■ **Task prompt**
Copy out every line of the data where the word "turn" is found.

■ **Available records**
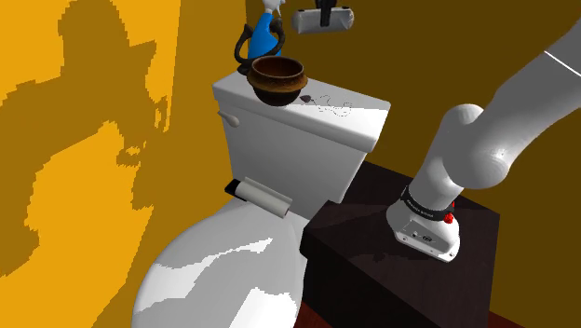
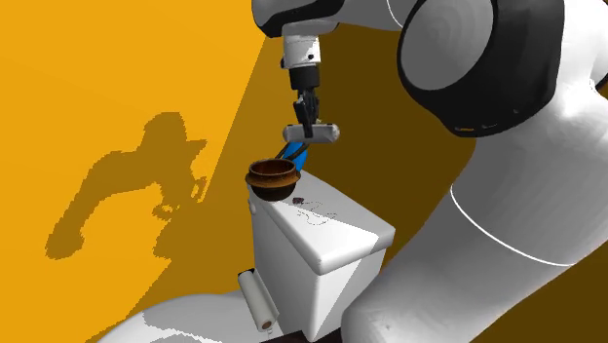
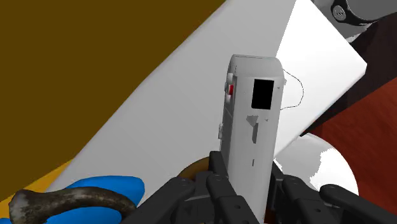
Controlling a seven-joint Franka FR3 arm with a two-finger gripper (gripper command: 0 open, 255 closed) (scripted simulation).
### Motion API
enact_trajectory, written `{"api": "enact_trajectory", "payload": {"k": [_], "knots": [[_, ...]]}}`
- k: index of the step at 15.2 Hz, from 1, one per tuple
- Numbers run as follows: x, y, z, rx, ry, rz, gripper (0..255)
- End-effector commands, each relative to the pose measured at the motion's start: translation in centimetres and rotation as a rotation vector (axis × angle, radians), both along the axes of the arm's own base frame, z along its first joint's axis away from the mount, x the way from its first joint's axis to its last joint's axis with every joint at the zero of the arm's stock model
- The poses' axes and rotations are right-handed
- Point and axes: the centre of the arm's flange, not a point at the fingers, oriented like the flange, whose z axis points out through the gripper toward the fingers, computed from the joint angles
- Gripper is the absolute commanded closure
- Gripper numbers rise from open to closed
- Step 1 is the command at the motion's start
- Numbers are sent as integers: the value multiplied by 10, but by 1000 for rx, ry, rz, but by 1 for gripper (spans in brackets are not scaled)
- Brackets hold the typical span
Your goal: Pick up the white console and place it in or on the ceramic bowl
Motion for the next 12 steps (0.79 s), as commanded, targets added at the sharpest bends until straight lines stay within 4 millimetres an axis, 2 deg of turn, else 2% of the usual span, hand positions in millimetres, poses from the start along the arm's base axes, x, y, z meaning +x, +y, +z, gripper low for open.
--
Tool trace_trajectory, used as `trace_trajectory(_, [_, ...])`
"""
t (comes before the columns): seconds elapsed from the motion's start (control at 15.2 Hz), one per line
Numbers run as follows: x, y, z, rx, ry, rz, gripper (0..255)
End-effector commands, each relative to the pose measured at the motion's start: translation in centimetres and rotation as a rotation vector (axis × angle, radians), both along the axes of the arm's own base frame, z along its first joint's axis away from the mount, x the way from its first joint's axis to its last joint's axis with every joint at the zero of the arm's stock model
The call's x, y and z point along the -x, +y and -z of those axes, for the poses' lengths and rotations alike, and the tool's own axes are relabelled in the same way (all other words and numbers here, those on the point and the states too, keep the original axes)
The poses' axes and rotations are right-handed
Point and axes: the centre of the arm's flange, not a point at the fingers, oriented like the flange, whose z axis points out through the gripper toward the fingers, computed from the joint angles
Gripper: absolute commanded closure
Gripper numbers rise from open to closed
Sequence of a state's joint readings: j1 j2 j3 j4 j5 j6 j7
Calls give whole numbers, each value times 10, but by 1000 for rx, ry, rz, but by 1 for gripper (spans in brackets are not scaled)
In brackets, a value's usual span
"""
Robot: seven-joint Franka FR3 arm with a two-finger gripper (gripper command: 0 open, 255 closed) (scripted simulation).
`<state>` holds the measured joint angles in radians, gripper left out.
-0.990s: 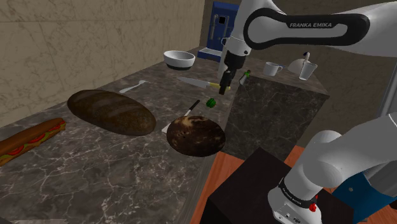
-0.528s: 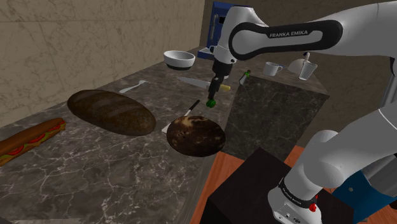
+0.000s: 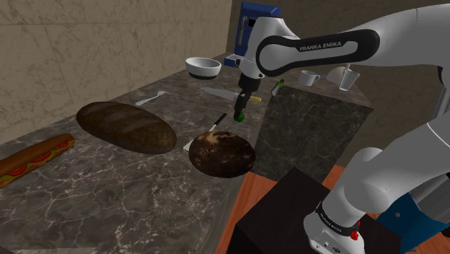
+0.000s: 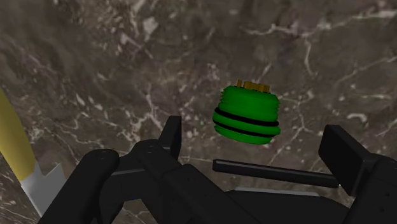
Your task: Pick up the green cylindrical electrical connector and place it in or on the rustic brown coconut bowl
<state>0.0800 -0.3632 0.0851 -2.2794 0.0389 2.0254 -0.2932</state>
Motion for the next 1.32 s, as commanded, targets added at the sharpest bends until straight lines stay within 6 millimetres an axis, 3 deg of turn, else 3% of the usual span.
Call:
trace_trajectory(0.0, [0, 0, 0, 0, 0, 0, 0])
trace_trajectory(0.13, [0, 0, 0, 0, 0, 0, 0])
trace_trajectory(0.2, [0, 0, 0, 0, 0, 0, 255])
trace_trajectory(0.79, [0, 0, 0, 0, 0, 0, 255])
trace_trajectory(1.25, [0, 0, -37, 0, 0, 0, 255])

■ **Task solution**
Motion for the next 12 steps (0.79 s), as commanded, targets added at the sharpest bends until straight lines stay within 4 millimetres an axis, 2 deg of turn, else 2% of the usual span, hand positions in millimetres, poses from the start along the arm's base axes, x, y, z meaning +x, +y, +z, gripper low for open.
Motion for the next 1.32 s, as commanded, targets added at the sharpest bends until straight lines stay within 6 millimetres an axis, 3 deg of turn, else 3% of the usual span.

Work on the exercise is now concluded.